Brain/MINDS Beyond Human Brain MRI Project: A Protocol for Multi-Site Harmonization across Brain Disorders Throughout the Lifespan

Psychiatric and neurological disorders are afflictions of the brain that can affect individuals throughout their lifespan. Many brain magnetic resonance imaging (MRI) studies have been conducted; however, imaging-based biomarkers are not yet well established for diagnostic and therapeutic use.
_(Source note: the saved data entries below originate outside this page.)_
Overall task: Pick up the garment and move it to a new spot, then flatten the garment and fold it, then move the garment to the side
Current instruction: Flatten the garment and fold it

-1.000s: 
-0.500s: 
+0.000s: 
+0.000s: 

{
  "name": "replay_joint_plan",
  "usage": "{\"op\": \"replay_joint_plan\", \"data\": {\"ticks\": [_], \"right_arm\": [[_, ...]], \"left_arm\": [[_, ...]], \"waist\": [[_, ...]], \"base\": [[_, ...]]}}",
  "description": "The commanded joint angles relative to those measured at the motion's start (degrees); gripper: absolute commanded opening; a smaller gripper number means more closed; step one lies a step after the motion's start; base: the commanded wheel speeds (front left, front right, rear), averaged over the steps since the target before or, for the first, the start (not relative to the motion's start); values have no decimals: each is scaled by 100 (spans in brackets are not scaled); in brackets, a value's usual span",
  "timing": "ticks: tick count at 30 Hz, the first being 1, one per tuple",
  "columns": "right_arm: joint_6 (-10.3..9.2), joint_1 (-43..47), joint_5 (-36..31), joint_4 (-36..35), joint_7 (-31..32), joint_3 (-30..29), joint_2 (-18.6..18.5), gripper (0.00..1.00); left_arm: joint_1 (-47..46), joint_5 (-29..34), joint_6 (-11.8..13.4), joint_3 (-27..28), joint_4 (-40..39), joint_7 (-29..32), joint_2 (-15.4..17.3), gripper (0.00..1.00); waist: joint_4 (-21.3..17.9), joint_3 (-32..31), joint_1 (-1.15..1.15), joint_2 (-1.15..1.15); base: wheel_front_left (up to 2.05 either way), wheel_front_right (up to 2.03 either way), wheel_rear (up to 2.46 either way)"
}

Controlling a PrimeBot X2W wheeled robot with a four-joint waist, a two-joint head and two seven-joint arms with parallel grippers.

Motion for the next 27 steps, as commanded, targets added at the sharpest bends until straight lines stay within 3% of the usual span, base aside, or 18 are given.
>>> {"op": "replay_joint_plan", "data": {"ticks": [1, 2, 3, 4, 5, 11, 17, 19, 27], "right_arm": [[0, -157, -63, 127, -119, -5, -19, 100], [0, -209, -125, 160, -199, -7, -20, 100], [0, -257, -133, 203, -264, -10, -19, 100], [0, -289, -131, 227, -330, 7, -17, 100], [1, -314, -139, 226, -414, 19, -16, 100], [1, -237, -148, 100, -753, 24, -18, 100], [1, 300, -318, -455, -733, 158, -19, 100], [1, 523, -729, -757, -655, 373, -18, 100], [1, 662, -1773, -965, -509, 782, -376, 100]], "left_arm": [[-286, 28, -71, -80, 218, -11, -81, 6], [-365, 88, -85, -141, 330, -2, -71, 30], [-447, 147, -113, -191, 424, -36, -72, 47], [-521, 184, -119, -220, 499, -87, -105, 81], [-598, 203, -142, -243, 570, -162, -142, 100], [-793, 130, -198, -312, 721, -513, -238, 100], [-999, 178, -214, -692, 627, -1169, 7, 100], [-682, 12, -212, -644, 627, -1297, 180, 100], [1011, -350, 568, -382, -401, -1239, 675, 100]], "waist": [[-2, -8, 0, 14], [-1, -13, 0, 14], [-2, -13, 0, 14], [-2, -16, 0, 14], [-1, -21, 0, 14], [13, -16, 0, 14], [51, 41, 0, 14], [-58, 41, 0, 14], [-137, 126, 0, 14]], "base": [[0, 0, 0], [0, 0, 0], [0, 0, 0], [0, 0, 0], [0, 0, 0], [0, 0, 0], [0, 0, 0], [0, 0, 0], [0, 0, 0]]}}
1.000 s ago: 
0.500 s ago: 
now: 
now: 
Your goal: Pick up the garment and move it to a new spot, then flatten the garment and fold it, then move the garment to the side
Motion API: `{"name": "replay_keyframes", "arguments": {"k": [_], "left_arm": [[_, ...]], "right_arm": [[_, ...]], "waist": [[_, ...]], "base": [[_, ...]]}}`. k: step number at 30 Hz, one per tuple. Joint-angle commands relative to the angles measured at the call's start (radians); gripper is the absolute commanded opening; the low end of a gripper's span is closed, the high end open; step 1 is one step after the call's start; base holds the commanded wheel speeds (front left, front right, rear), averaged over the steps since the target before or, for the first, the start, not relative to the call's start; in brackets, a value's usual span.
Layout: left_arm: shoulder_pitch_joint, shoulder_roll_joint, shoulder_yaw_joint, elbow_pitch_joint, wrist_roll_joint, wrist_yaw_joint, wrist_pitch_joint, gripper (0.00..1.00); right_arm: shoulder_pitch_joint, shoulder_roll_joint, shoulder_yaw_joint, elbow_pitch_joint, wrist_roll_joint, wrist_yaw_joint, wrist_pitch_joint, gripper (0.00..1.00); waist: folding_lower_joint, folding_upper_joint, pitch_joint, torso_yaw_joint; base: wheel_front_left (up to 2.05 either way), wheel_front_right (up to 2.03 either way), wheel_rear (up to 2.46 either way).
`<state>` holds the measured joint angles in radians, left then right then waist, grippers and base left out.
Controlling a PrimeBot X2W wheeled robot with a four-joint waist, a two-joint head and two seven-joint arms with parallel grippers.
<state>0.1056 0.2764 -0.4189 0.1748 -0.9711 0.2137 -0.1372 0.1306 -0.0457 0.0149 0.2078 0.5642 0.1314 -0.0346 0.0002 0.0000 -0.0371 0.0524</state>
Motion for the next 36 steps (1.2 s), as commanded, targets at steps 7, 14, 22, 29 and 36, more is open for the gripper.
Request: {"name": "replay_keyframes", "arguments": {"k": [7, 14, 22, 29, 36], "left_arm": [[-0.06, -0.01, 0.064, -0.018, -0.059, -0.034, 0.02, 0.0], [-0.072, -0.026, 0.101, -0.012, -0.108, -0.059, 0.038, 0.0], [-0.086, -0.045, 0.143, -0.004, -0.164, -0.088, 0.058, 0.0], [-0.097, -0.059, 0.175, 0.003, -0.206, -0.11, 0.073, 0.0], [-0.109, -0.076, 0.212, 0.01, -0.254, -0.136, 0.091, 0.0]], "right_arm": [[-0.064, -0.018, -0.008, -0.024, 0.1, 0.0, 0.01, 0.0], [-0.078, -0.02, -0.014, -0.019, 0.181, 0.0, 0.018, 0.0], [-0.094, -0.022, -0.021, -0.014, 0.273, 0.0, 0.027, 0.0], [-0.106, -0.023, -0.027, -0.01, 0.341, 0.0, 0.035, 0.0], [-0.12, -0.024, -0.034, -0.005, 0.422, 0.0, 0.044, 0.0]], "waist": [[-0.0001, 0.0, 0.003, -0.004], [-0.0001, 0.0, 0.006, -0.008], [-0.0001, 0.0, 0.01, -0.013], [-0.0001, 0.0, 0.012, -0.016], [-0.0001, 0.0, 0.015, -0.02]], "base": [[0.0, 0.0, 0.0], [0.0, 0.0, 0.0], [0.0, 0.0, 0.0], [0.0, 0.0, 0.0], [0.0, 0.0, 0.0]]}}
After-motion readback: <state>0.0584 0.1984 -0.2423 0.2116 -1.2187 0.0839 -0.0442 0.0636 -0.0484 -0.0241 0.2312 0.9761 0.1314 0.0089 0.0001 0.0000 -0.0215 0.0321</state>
This article describes an outline of the planned study, the Brain/MINDS Beyond human brain MRI project (FY2018 ∼ FY2023), which aims to establish clinically-relevant imaging biomarkers with multi-site harmonization by collecting data from healthy traveling subjects (TS) at 13 research sites. Collection of data in psychiatric and neurological disorders across the lifespan is also scheduled at 13 sites, whereas designing measurement procedures, developing and analyzing neuroimaging protocols, and databasing are done at three research sites. The Harmonization protocol (HARP) was established for five high-quality 3T scanners to obtain multimodal brain images including T1 and T2-weighted, resting state and task functional and diffusion-weighted MRI. Data are preprocessed and analyzed using approaches developed by the Human Connectome Project. Preliminary results in 30 TS demonstrated cortical thickness, myelin, functional connectivity measures are comparable across 5 scanners, providing high reproducibility and sensitivity to subject-specific connectome. A total of 75 TS, as well as patients with various psychiatric and neurological disorders, are scheduled to participate in the project, allowing a mixed model statistical harmonization. The HARP protocols are publicly available online, and all the imaging, demographic and clinical information, harmonizing database will also be made available by 2024. To the best of our knowledge, this is the first project to implement a rigorous, prospective harmonization protocol with multi-site TS data. It explores intractable brain disorders across the lifespan and may help to identify the disease-specific pathophysiology and imaging biomarkers for clinical practice.